Alcoholics, extinction of species, and the pollution of our planet caused by our addiciton to oil may be as normal as underarm hair. But just because it’s “normal”, we don’t have to accept it. If things were different, why would we shave our armpits? Why would we invent pain killers, if pain is something completely normal? Why bother about using condoms, if AIDS is normal?
Normality doesn’t exist. It’s always a question of our point of view and our interpretation of reality. Whatever we are doing (or not doing) that feels wrong, we are free to change it at any moment of our lives – even if it appears to be normal. We may as well start here and now.
Related NSFW Rap Song: Average Normal Guy
Illustration based on a photo (cc) by kk+.
Spot on “Normality doesn’t exist” I am amazed at what constituted normal just a short time ago, white only drinking fountains, V8 engines that got 6 MPG that defined an American generation to sacrifices to the sun God Huitzilopochtli.
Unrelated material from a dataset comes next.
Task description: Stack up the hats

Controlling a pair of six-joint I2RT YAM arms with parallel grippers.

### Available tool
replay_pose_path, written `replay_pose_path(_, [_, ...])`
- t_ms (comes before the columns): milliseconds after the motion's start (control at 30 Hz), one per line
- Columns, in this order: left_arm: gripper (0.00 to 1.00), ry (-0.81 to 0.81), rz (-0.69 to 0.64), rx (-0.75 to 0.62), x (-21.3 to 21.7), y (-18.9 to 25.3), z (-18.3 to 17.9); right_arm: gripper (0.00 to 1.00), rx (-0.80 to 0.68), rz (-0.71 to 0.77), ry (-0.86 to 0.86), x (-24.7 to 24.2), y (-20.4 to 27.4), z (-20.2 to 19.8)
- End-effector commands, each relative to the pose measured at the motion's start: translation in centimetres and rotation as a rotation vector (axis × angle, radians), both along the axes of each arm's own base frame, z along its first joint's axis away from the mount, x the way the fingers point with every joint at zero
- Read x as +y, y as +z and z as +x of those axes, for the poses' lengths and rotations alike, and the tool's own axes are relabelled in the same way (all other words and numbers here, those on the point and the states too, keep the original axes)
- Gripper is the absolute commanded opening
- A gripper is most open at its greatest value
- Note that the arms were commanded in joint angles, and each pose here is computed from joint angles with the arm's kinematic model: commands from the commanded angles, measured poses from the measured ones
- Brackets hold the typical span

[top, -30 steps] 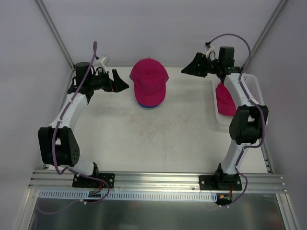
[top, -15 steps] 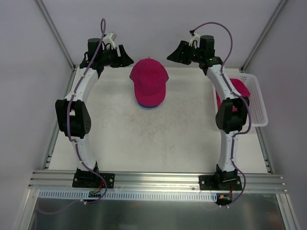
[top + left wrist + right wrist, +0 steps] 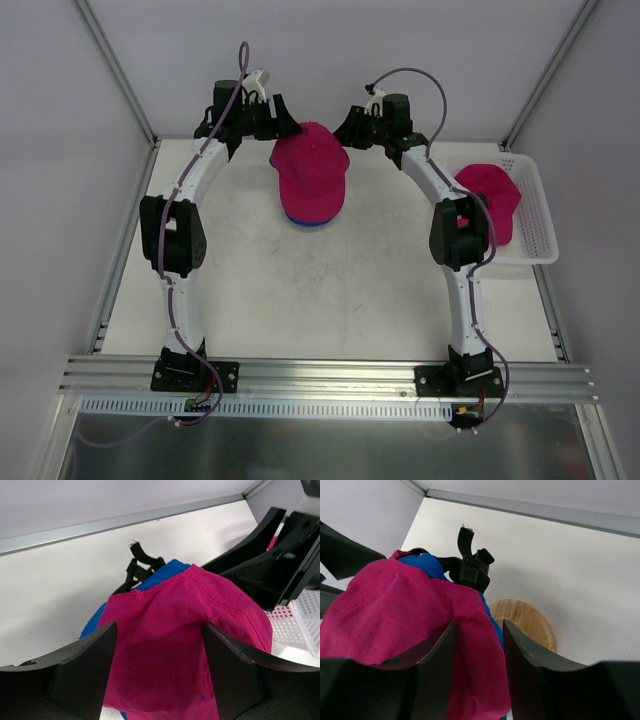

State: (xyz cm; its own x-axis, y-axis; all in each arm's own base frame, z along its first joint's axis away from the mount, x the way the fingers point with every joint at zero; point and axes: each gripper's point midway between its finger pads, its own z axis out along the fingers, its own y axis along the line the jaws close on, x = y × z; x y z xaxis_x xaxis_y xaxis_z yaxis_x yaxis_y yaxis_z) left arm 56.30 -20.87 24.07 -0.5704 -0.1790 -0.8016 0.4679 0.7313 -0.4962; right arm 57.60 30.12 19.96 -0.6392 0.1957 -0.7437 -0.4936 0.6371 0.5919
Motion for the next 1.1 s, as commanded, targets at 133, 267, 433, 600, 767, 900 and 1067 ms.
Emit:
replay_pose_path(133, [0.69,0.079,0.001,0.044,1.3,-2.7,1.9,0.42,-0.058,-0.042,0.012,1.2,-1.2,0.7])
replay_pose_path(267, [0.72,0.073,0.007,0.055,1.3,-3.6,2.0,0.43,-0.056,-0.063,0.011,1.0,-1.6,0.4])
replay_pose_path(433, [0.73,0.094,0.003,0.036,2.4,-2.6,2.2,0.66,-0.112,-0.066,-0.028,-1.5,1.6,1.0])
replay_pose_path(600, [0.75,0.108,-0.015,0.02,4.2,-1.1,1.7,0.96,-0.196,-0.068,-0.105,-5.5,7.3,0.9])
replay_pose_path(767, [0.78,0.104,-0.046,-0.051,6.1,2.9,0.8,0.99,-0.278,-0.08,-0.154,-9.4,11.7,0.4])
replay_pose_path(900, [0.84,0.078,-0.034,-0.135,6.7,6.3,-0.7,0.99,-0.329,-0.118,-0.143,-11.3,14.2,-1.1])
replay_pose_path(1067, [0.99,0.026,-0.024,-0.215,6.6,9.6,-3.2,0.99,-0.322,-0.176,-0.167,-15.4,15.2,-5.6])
As I look around I can no longer view anything as normal or abnormal. I am trying to see “as is” stripping my filters away, my views on how things should be. I am finding it more comfortable existing in my discomfort (reality not matching my expectations) more everyday. Viva change “here and now”
Hehe, if only it would have been Huitzilopochtli… ;)
Thanks for your comment, Jonathan! Change is here, every day, so let’s try to steer it towards a brighter side!
Agree absolutely, we’re all normal and we’re all weird.
There’s a different however on what is common and what is normal, or should be the norm.
Yeah, but who decides what “should” be the norm? I took the liberty to put some “shoulds” into my post, but once we leave this blog it becomes a lot harder…
Absolutely. But common sense makes your should sound right on.
Anyway, big ideas are hard to make concrete and is true, we definitely can’t impose our beliefs.
(hey, could you e-mail me, I have a very cool idea to run by you :)
We each have to decide what is normal to us, with the understanding that even our sense of normality is going to change over time. But beyond ourselves, the word normality loses its meaning and I agree with you that it can’t exist. I try to have zero expectations as much as possible, and I constantly try to remind myself that anything that appears even remotely normal to me, will most likely not be the case for anyone else. With this method, I can safely navigate through life (most of the time), no matter what changes occur. It’s like living on the outer edge, where you get such a broad view of everything, that no one aspect can be considered normal.
And thanks for the link to the Armpit Shaving post!
“Zero expectations” sounds very Zen, and I think it’s a good way of approaching things. I try to embrace “optimist pessismism”: Prepared for the worst, but really awaiting something (at least a little) better. :)
As for “living on the outer edge”… this sentence opens a world of images in my mind, mostly of navigators on a still undiscovered planet – they indeed get a broad view of everything and their notions of normality challenged. And this spirit is still alive today, I think! Thanks for stopping by, Earl!
albacore tunas!!! lakdjsf
as a struggling wannabe vegetarian (meaning dammit, i’m trying and it’s hard, and i ate some fish), i know all about this. well, i remember watching something about it on tv, like the discovery channel or something cool like that. how commodities like sushi are making demand for albacore tuna and depleting the resource. because that’s what we do. take too much. always.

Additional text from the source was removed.